[Not quite an answer, but too long for a comment - plus I can use code blocks to illustrate the problem and a suggested patch to Org mode for it.]
It's not clear (to me at least) what Org mode should be doing differently: it does not produce the extra spaces in LaTeX or HTML output, and it does not produce any extra spaces in the XML file that it produces for ODT output either - here's what you see if you open the ODT archive and look at the contents.xml
file inside it:
<text:p text:style-name="OrgVerse">Great clouds overhead<text:line-break/>
Tiny black birds rise and fall<text:line-break/>
Snow covers Emacs<text:line-break/>
<text:line-break/>
<text:s text:c="2"/>—AlexSchroeder<text:line-break/>
</text:p>
Why soffice
displays this with spaces at the beginning of the second and subsequent lines is a mystery to me, but there does not seem to be anything that can be done about it on the Org mode side, other than translating it to some different XML: if you know what it should be translating it into, you should probably file a bug report with org-submit-bug-report
.
(Later): By trial and error, I discovered that if you open the ODT archive in emacs and edit the contents.xml
file to look like this:
<text:p text:style-name="OrgVerse">Great clouds overhead<text:line-break/>Tiny black birds rise and fall<text:line-break/>Snow covers Emacs<text:line-break/><text:line-break/> <text:s text:c="2"/>—AlexSchroeder<text:line-break/>
</text:p>
eliminating the explicit newlines, then it is shown without initial spaces.

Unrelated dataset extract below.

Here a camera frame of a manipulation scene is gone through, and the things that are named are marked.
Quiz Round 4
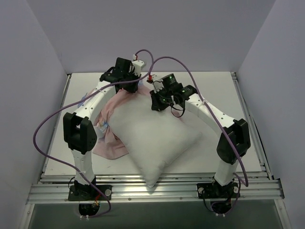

I would suggest that you try the following patch to Org mode:
diff --git a/lisp/ox-odt.el b/lisp/ox-odt.el
index ef07acfed..658c5949a 100644
--- a/lisp/ox-odt.el
+++ b/lisp/ox-odt.el
@@ -3676,8 +3676,9 @@ contextual information."
;; Replace leading tabs and spaces.
"^[ \t]+" #'org-odt--encode-tabs-and-spaces
;; Add line breaks to each line of verse.
- (replace-regexp-in-string
- "\\(<text:line-break/>\\)?[ \t]*$" "<text:line-break/>" contents))))
+ (replace-regexp-in-string "\n" ""
+ (replace-regexp-in-string
+ "\\(<text:line-break/>\\)?[ \t]*$" "<text:line-break/>" contents)))))
It's just a rough approximation at the moment, but it should take care of the initial spaces on the haiku lines, although it mangles the spaces in front of the em-dash.